Copy out each entry below verbatim, skipping the images.

Listed records section start

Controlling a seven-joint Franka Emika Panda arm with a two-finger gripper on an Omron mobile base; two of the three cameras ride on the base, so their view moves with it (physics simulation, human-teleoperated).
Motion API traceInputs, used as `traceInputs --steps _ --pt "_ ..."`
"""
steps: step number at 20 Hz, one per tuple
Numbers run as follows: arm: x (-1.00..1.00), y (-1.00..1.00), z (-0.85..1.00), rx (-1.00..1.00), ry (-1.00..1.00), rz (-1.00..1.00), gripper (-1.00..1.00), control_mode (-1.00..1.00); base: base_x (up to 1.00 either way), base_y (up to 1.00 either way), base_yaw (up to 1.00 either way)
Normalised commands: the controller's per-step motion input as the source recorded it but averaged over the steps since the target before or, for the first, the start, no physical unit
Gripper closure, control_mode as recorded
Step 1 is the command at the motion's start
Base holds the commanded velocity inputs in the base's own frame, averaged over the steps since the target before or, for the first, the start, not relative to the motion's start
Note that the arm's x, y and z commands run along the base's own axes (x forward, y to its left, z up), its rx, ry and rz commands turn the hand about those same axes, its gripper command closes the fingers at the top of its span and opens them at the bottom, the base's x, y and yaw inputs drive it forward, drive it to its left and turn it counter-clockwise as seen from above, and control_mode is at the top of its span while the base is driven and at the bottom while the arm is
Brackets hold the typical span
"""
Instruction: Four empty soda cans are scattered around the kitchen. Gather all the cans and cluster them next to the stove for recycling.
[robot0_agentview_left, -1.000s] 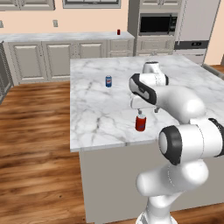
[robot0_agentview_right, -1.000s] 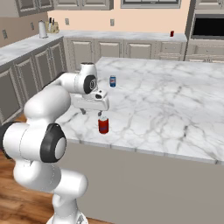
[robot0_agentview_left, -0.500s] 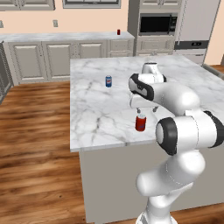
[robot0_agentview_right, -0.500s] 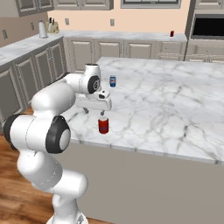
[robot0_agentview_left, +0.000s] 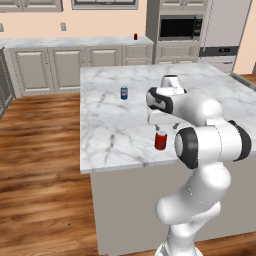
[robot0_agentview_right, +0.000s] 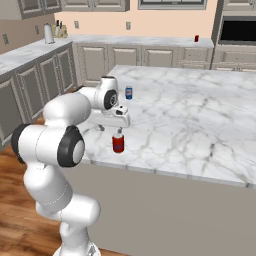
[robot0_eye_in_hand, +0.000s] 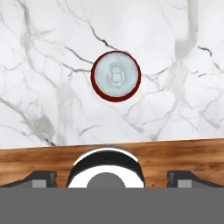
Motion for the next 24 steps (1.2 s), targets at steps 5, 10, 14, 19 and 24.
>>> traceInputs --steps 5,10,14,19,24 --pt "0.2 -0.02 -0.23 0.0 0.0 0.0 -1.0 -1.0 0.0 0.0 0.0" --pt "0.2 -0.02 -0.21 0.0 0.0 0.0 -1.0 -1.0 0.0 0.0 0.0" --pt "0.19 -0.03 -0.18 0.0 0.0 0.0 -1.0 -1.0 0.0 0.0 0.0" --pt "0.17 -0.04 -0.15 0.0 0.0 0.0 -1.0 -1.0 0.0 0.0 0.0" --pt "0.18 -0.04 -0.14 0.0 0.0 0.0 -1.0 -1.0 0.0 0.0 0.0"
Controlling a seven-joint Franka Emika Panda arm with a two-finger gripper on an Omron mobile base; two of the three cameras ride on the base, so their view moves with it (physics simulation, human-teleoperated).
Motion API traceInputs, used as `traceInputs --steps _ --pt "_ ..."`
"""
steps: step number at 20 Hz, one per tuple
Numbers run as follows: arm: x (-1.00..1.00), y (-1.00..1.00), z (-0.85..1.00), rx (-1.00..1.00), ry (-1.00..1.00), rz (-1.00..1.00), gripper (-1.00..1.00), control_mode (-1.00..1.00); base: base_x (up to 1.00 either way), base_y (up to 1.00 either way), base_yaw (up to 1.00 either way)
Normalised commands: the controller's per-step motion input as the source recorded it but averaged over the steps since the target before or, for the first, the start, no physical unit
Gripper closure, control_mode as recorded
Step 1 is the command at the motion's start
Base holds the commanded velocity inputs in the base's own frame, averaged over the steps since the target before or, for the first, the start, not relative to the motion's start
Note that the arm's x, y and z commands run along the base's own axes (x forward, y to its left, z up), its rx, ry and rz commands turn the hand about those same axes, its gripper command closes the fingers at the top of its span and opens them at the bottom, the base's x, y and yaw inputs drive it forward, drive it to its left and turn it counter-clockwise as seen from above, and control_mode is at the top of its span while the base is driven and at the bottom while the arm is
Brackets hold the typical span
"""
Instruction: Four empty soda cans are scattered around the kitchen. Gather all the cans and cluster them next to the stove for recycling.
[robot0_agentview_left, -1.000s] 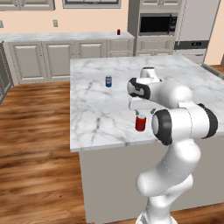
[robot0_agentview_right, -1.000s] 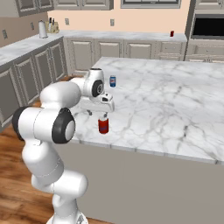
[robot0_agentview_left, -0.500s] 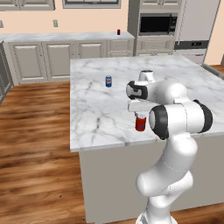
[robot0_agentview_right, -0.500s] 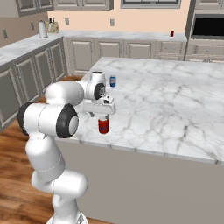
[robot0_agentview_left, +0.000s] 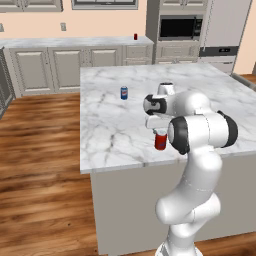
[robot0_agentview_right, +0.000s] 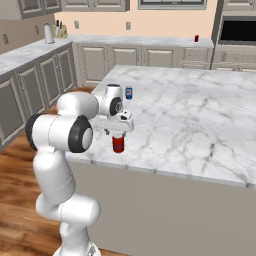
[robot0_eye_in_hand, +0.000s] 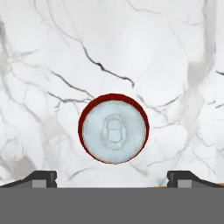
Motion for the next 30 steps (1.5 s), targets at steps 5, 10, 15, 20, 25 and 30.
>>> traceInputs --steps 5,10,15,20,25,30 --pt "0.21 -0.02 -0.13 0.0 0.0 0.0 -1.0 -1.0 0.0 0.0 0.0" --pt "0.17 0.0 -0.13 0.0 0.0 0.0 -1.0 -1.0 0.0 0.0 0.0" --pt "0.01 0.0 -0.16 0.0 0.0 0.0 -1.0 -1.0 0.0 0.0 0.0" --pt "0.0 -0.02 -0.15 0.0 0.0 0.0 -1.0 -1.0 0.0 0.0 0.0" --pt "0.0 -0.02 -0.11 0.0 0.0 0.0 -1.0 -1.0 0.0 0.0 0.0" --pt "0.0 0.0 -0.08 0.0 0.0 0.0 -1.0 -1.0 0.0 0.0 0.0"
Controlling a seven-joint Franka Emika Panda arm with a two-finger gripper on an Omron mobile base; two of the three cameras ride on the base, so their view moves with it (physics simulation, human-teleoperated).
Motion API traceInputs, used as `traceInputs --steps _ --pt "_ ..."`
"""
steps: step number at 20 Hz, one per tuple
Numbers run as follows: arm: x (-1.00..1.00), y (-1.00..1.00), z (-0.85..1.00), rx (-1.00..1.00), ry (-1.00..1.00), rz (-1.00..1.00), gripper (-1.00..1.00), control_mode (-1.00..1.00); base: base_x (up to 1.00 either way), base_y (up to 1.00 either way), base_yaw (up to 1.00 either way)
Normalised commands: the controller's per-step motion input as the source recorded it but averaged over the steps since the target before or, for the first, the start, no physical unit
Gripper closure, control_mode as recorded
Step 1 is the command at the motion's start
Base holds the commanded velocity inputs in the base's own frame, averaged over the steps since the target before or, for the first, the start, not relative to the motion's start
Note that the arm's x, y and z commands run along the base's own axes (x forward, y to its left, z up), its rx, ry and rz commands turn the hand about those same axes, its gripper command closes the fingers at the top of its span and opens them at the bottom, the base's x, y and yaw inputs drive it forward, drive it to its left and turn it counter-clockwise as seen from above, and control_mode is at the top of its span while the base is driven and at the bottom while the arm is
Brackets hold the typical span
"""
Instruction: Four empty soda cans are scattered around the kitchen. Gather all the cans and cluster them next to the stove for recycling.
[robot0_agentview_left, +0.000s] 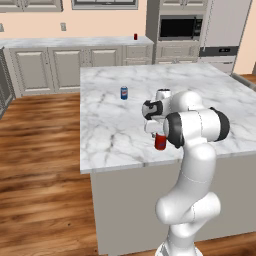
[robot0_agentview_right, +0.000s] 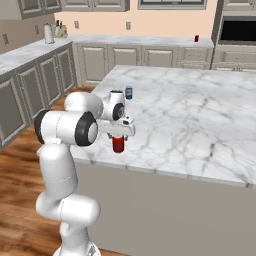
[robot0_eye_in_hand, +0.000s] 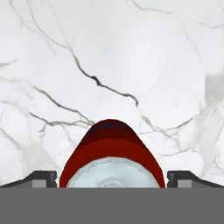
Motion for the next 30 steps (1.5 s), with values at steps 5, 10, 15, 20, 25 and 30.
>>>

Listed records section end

#### Response box:
Controlling a seven-joint Franka Emika Panda arm with a two-finger gripper on an Omron mobile base; two of the three cameras ride on the base, so their view moves with it (physics simulation, human-teleoperated).
Motion API traceInputs, used as `traceInputs --steps _ --pt "_ ..."`
"""
steps: step number at 20 Hz, one per tuple
Numbers run as follows: arm: x (-1.00..1.00), y (-1.00..1.00), z (-0.85..1.00), rx (-1.00..1.00), ry (-1.00..1.00), rz (-1.00..1.00), gripper (-1.00..1.00), control_mode (-1.00..1.00); base: base_x (up to 1.00 either way), base_y (up to 1.00 either way), base_yaw (up to 1.00 either way)
Normalised commands: the controller's per-step motion input as the source recorded it but averaged over the steps since the target before or, for the first, the start, no physical unit
Gripper closure, control_mode as recorded
Step 1 is the command at the motion's start
Base holds the commanded velocity inputs in the base's own frame, averaged over the steps since the target before or, for the first, the start, not relative to the motion's start
Note that the arm's x, y and z commands run along the base's own axes (x forward, y to its left, z up), its rx, ry and rz commands turn the hand about those same axes, its gripper command closes the fingers at the top of its span and opens them at the bottom, the base's x, y and yaw inputs drive it forward, drive it to its left and turn it counter-clockwise as seen from above, and control_mode is at the top of its span while the base is driven and at the bottom while the arm is
Brackets hold the typical span
"""
Instruction: Four empty soda cans are scattered around the kitchen. Gather all the cans and cluster them next to the stove for recycling.
[robot0_agentview_left, -1.000s] 
[robot0_agentview_right, -1.000s] 
[robot0_agentview_left, -0.500s] 
[robot0_agentview_right, -0.500s] 
[robot0_agentview_left, +0.000s] 
[robot0_agentview_right, +0.000s] 
[robot0_eye_in_hand, +0.000s] 
Motion for the next 24 steps (1.2 s), targets at steps 5, 10, 14, 19 and 24.
>>> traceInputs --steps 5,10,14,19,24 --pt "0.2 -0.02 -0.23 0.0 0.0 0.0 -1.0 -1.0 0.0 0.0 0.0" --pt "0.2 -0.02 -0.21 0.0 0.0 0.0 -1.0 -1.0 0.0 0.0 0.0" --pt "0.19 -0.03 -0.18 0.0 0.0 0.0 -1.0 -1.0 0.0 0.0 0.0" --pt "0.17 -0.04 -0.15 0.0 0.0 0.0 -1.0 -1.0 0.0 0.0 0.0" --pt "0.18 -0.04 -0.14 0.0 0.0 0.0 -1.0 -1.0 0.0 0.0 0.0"
Controlling a seven-joint Franka Emika Panda arm with a two-finger gripper on an Omron mobile base; two of the three cameras ride on the base, so their view moves with it (physics simulation, human-teleoperated).
Motion API traceInputs, used as `traceInputs --steps _ --pt "_ ..."`
"""
steps: step number at 20 Hz, one per tuple
Numbers run as follows: arm: x (-1.00..1.00), y (-1.00..1.00), z (-0.85..1.00), rx (-1.00..1.00), ry (-1.00..1.00), rz (-1.00..1.00), gripper (-1.00..1.00), control_mode (-1.00..1.00); base: base_x (up to 1.00 either way), base_y (up to 1.00 either way), base_yaw (up to 1.00 either way)
Normalised commands: the controller's per-step motion input as the source recorded it but averaged over the steps since the target before or, for the first, the start, no physical unit
Gripper closure, control_mode as recorded
Step 1 is the command at the motion's start
Base holds the commanded velocity inputs in the base's own frame, averaged over the steps since the target before or, for the first, the start, not relative to the motion's start
Note that the arm's x, y and z commands run along the base's own axes (x forward, y to its left, z up), its rx, ry and rz commands turn the hand about those same axes, its gripper command closes the fingers at the top of its span and opens them at the bottom, the base's x, y and yaw inputs drive it forward, drive it to its left and turn it counter-clockwise as seen from above, and control_mode is at the top of its span while the base is driven and at the bottom while the arm is
Brackets hold the typical span
"""
Instruction: Four empty soda cans are scattered around the kitchen. Gather all the cans and cluster them next to the stove for recycling.
[robot0_agentview_left, -1.000s] 
[robot0_agentview_right, -1.000s] 
[robot0_agentview_left, -0.500s] 
[robot0_agentview_right, -0.500s] 
[robot0_agentview_left, +0.000s] 
[robot0_agentview_right, +0.000s] 
[robot0_eye_in_hand, +0.000s] 
Motion for the next 30 steps (1.5 s), targets at steps 5, 10, 15, 20, 25 and 30.
>>> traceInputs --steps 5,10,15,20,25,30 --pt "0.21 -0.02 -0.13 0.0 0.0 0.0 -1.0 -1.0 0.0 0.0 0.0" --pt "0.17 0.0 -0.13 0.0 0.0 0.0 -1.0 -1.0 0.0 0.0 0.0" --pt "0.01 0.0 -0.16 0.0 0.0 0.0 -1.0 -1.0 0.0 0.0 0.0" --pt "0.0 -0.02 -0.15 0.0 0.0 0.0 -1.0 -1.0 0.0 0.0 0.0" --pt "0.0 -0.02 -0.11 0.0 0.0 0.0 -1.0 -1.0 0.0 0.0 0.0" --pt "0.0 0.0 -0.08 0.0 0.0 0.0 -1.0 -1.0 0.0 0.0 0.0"
Controlling a seven-joint Franka Emika Panda arm with a two-finger gripper on an Omron mobile base; two of the three cameras ride on the base, so their view moves with it (physics simulation, human-teleoperated).
Motion API traceInputs, used as `traceInputs --steps _ --pt "_ ..."`
"""
steps: step number at 20 Hz, one per tuple
Numbers run as follows: arm: x (-1.00..1.00), y (-1.00..1.00), z (-0.85..1.00), rx (-1.00..1.00), ry (-1.00..1.00), rz (-1.00..1.00), gripper (-1.00..1.00), control_mode (-1.00..1.00); base: base_x (up to 1.00 either way), base_y (up to 1.00 either way), base_yaw (up to 1.00 either way)
Normalised commands: the controller's per-step motion input as the source recorded it but averaged over the steps since the target before or, for the first, the start, no physical unit
Gripper closure, control_mode as recorded
Step 1 is the command at the motion's start
Base holds the commanded velocity inputs in the base's own frame, averaged over the steps since the target before or, for the first, the start, not relative to the motion's start
Note that the arm's x, y and z commands run along the base's own axes (x forward, y to its left, z up), its rx, ry and rz commands turn the hand about those same axes, its gripper command closes the fingers at the top of its span and opens them at the bottom, the base's x, y and yaw inputs drive it forward, drive it to its left and turn it counter-clockwise as seen from above, and control_mode is at the top of its span while the base is driven and at the bottom while the arm is
Brackets hold the typical span
"""
Instruction: Four empty soda cans are scattered around the kitchen. Gather all the cans and cluster them next to the stove for recycling.
[robot0_agentview_left, +0.000s] 
[robot0_agentview_right, +0.000s] 
[robot0_eye_in_hand, +0.000s] 
Motion for the next 30 steps (1.5 s), with values at steps 5, 10, 15, 20, 25 and 30.
>>>

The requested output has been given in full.